*** RECORDED INFORMATION
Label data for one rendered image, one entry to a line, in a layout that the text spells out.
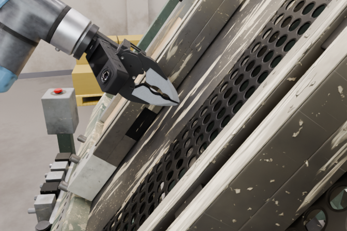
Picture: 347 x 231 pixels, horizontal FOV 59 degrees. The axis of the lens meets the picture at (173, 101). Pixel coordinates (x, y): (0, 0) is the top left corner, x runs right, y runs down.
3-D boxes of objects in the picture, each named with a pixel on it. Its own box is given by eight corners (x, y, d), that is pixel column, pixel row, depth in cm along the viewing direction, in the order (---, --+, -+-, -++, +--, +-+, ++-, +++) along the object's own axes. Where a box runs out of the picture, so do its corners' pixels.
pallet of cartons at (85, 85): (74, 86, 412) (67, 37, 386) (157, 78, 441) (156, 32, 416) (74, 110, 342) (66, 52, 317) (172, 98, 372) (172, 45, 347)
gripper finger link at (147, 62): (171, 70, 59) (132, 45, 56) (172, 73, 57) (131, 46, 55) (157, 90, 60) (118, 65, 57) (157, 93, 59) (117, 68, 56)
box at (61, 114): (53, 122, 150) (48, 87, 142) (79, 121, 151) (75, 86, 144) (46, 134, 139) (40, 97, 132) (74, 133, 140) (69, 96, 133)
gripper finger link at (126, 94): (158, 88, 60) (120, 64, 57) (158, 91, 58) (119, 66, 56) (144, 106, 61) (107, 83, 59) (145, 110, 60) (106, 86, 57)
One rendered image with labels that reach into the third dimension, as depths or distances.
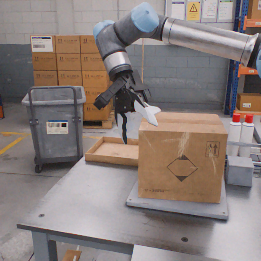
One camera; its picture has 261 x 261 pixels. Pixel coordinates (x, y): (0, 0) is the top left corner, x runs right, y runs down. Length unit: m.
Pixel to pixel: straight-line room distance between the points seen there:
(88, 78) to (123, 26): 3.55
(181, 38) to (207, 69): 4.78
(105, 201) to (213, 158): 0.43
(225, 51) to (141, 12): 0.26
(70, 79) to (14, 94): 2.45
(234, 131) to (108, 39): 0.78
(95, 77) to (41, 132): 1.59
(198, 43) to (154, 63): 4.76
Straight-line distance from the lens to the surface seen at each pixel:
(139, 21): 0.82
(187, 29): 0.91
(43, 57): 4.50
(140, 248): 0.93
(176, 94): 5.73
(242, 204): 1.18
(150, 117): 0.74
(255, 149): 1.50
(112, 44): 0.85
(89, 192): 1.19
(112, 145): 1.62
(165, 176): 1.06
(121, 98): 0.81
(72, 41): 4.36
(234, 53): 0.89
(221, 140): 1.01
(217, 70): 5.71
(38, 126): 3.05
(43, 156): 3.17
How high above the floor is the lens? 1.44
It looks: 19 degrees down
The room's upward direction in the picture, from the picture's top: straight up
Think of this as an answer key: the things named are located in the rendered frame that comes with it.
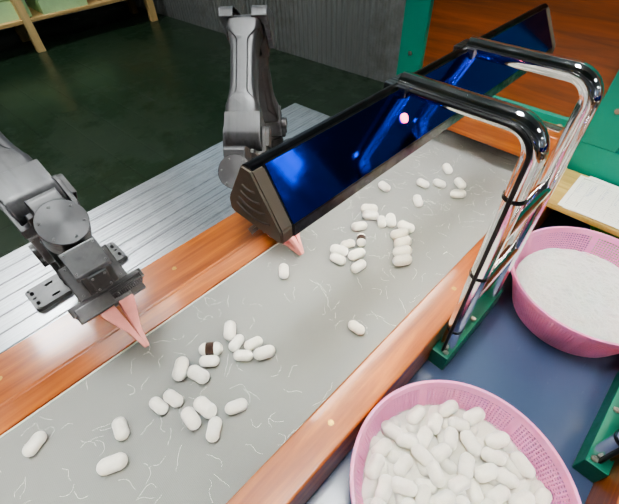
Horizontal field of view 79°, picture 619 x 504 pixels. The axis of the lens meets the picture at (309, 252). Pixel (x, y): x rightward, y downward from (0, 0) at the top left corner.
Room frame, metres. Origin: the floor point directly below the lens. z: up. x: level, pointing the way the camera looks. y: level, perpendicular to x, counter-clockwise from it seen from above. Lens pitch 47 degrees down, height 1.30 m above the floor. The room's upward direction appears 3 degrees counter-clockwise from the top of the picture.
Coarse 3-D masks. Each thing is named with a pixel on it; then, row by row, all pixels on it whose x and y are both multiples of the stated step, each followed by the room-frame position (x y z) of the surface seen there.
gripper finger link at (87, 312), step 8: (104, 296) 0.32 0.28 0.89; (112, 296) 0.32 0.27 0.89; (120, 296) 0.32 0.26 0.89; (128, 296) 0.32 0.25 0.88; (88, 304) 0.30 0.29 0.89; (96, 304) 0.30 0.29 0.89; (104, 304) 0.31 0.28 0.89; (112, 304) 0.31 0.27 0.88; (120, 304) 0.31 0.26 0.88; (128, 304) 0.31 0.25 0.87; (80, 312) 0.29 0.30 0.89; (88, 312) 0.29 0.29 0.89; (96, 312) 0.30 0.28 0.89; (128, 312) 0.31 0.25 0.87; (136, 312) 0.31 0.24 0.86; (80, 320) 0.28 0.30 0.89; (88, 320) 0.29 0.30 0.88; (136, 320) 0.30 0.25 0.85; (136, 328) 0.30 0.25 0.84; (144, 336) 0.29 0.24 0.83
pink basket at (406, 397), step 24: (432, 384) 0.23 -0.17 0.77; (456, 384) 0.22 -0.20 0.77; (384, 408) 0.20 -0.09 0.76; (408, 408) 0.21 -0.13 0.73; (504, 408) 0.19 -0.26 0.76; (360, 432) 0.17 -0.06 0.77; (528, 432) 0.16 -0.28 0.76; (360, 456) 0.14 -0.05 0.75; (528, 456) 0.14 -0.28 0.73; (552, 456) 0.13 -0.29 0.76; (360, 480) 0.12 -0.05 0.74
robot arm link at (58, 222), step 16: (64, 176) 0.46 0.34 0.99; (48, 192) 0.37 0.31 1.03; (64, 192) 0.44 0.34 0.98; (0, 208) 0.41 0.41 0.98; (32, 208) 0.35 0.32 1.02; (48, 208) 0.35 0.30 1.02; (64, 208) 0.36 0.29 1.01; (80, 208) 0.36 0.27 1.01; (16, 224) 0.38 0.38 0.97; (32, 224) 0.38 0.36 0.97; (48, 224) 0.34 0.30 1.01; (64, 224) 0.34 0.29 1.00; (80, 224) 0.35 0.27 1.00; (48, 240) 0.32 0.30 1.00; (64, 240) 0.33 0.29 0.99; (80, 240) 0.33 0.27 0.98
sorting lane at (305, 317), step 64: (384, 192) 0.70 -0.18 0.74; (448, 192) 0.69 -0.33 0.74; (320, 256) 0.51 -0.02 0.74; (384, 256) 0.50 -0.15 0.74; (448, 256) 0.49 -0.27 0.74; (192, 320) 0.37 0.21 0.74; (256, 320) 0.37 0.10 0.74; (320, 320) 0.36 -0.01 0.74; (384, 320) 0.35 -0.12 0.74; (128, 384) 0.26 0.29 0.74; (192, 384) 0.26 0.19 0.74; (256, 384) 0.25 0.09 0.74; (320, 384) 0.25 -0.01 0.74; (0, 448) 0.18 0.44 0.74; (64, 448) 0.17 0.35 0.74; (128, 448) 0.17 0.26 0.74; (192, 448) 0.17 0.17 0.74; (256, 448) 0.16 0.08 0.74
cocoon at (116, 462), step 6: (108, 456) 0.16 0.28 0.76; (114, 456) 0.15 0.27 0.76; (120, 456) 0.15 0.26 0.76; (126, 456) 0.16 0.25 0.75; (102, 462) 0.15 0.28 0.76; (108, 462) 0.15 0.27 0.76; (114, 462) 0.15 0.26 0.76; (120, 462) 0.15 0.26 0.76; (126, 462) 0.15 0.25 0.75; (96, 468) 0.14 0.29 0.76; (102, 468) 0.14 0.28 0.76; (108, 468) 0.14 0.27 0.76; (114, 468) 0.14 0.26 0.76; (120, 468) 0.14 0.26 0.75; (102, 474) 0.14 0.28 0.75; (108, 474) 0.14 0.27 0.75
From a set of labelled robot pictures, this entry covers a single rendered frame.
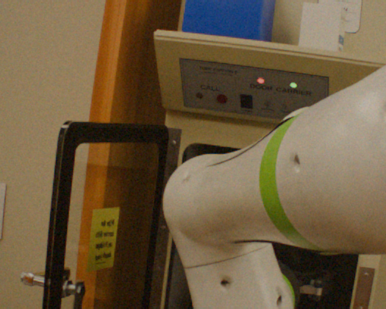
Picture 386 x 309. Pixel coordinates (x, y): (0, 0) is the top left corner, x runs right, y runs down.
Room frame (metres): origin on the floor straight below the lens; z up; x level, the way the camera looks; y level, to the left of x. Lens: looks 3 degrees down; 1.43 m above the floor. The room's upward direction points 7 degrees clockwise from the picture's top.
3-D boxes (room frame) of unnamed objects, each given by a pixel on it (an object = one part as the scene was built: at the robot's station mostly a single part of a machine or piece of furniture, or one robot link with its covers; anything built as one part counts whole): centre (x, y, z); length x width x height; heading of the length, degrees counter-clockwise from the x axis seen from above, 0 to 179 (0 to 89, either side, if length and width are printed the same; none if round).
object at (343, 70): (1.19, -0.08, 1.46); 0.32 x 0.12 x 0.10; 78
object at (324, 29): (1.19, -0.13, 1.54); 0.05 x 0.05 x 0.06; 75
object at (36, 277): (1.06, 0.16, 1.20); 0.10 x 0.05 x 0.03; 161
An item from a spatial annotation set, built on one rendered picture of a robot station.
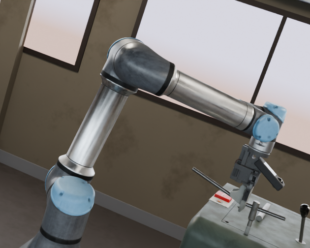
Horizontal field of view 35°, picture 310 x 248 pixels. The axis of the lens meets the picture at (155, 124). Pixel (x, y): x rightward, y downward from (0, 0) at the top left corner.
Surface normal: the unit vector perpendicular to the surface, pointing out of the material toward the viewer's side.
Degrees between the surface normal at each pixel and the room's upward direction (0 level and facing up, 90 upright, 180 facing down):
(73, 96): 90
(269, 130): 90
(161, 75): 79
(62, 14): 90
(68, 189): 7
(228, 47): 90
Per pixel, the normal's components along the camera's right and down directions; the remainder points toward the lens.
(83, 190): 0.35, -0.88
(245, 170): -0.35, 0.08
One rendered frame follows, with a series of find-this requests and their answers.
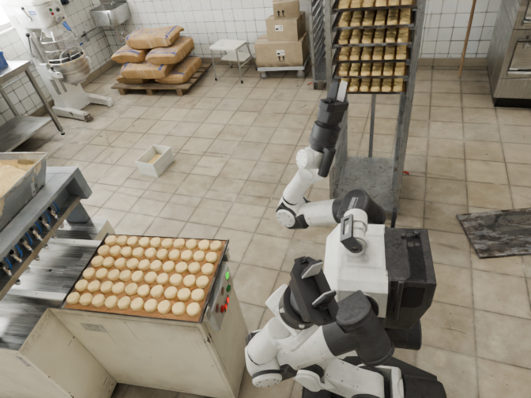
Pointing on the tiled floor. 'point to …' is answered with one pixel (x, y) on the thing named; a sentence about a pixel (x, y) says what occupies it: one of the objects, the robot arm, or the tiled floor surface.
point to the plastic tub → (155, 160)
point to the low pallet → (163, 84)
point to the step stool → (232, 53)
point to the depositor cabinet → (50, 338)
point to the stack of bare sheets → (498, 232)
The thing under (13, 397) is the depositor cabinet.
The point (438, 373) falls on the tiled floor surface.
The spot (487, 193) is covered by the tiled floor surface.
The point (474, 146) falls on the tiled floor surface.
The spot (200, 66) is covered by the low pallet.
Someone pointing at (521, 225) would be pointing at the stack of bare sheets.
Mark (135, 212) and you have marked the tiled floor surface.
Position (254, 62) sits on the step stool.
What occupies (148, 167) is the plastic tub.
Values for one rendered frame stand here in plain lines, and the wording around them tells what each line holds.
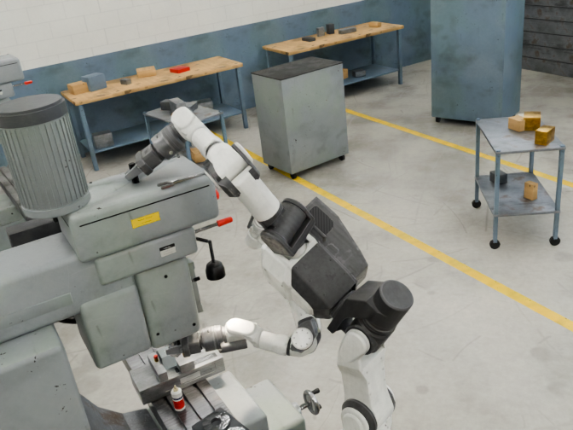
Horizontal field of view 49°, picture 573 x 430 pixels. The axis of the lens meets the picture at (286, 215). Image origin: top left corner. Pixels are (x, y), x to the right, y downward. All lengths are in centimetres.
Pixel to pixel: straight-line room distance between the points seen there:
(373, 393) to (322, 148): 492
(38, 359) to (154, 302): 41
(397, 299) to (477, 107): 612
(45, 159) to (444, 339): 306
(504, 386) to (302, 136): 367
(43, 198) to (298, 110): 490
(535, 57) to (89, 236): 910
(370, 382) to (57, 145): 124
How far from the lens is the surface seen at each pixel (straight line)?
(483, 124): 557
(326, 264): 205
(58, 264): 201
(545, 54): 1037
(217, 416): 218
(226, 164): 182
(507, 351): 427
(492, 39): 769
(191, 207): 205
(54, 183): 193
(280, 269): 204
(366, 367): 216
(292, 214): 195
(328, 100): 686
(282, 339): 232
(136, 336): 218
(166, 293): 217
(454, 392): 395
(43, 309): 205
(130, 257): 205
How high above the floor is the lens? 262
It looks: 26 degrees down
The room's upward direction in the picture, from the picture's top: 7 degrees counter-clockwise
******
**EXERCISE**
Print exactly the lines from the one with "(483, 124): 557" through the last line of the material, including both, and no others.

**RESPONSE TO THIS TASK**
(483, 124): 557
(326, 264): 205
(58, 264): 201
(545, 54): 1037
(217, 416): 218
(226, 164): 182
(507, 351): 427
(492, 39): 769
(191, 207): 205
(54, 183): 193
(280, 269): 204
(366, 367): 216
(292, 214): 195
(328, 100): 686
(282, 339): 232
(136, 336): 218
(166, 293): 217
(454, 392): 395
(43, 309): 205
(130, 257): 205
How high above the floor is the lens? 262
It looks: 26 degrees down
The room's upward direction in the picture, from the picture's top: 7 degrees counter-clockwise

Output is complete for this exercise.